* **Your task**:
Records follow. Copy every line with "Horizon".

* **Materials provided**:
- - -

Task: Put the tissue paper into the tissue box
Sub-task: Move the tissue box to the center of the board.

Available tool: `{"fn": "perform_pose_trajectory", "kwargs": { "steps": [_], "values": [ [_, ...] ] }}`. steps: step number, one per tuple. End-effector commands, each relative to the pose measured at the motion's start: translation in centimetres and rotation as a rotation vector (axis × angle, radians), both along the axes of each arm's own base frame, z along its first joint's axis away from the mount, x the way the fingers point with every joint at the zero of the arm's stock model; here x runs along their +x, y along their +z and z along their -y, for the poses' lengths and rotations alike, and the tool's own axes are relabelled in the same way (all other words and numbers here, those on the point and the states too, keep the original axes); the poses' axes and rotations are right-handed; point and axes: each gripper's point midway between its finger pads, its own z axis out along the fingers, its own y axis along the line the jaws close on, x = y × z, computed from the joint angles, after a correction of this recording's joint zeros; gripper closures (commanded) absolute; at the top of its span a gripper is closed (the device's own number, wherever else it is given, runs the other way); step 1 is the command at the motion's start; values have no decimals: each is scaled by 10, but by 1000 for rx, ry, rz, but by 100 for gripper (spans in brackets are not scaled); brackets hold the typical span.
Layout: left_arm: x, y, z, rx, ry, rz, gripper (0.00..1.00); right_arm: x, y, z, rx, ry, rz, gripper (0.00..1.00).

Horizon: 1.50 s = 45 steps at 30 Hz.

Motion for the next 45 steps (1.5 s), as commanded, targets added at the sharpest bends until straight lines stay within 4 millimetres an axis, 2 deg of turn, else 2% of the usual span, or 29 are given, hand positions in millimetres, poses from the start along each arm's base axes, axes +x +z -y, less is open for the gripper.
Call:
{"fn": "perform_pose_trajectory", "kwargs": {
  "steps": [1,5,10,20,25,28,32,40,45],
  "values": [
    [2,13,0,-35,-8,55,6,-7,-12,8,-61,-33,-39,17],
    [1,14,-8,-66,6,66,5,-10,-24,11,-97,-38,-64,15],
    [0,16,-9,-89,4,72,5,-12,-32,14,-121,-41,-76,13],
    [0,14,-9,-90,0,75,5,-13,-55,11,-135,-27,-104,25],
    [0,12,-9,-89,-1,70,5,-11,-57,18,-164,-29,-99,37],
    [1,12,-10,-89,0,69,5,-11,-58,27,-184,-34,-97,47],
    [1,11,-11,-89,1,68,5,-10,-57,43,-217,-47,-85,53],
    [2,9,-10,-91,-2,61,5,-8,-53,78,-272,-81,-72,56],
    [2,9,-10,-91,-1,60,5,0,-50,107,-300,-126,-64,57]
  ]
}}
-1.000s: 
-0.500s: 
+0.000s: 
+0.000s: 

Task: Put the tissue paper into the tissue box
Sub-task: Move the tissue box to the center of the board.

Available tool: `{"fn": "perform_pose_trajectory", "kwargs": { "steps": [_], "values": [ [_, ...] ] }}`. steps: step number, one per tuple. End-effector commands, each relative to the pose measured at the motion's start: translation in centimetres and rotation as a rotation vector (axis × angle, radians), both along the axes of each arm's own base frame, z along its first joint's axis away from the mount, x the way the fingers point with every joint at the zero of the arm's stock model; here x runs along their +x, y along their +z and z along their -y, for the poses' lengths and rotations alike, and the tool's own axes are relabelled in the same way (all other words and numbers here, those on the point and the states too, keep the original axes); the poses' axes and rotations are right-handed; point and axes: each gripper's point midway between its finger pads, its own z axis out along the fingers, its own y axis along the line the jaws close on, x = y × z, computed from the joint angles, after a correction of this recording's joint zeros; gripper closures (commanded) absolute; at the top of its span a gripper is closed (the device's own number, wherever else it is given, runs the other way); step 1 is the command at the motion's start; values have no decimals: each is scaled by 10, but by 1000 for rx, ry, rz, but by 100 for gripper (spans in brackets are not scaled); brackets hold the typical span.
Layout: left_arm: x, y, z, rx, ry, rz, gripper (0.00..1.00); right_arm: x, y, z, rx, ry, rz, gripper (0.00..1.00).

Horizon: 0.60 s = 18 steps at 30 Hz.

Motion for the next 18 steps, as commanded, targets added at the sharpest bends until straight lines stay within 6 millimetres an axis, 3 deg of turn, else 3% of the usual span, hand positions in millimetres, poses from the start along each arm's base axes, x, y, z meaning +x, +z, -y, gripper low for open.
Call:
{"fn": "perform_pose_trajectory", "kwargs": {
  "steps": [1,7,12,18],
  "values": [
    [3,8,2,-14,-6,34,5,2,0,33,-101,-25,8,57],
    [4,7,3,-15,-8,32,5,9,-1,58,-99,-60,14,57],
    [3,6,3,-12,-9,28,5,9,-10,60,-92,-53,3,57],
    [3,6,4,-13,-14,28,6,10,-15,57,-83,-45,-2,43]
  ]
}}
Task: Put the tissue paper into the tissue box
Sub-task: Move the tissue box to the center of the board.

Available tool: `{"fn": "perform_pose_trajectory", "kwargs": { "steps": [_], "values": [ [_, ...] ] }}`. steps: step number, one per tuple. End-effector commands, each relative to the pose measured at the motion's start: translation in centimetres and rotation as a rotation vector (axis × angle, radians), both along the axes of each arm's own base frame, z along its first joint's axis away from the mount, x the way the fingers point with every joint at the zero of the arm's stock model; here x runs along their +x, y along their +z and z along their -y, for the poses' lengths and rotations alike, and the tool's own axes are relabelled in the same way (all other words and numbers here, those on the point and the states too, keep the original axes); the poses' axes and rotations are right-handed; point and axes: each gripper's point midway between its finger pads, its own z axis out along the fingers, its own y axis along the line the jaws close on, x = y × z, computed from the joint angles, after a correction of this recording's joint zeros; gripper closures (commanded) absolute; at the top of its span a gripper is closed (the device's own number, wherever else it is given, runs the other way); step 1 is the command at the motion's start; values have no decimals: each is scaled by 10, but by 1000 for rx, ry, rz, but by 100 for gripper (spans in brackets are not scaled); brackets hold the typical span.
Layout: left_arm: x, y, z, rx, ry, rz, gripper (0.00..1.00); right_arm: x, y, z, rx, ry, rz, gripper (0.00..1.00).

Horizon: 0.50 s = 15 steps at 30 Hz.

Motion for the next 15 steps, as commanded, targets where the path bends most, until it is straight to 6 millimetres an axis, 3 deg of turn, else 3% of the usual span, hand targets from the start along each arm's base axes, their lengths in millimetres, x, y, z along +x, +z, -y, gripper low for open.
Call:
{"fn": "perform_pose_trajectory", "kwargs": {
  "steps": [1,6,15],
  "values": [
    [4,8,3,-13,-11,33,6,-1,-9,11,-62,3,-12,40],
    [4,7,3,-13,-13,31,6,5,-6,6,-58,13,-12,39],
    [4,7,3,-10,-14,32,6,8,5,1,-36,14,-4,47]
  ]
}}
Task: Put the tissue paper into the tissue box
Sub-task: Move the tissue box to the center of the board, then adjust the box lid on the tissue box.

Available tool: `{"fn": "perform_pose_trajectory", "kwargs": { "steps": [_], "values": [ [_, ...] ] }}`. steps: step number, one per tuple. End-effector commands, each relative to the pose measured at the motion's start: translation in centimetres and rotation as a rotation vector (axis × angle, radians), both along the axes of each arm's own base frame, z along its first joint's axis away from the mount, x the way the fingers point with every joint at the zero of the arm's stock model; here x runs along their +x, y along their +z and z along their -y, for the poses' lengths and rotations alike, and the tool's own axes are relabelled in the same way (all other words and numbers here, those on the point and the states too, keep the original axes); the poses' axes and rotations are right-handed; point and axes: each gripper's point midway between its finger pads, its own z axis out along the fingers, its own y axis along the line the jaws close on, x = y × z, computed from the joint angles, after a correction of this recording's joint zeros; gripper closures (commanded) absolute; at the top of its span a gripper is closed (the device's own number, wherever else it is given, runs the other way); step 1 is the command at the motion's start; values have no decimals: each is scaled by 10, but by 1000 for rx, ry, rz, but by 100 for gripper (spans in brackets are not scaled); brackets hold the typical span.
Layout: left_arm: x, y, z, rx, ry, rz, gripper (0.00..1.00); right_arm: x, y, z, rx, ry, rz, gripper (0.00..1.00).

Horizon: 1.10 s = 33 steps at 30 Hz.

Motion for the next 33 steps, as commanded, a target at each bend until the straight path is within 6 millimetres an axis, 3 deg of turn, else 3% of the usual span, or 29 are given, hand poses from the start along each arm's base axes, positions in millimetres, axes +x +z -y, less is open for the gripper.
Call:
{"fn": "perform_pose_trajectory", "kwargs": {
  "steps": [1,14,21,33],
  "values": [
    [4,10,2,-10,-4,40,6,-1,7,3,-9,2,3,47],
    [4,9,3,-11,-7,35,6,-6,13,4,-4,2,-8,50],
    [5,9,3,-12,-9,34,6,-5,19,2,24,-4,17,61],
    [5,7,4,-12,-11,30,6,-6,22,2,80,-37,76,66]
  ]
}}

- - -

* **Expected answer**:
Horizon: 1.50 s = 45 steps at 30 Hz.
Horizon: 0.60 s = 18 steps at 30 Hz.
Horizon: 0.50 s = 15 steps at 30 Hz.
Horizon: 1.10 s = 33 steps at 30 Hz.

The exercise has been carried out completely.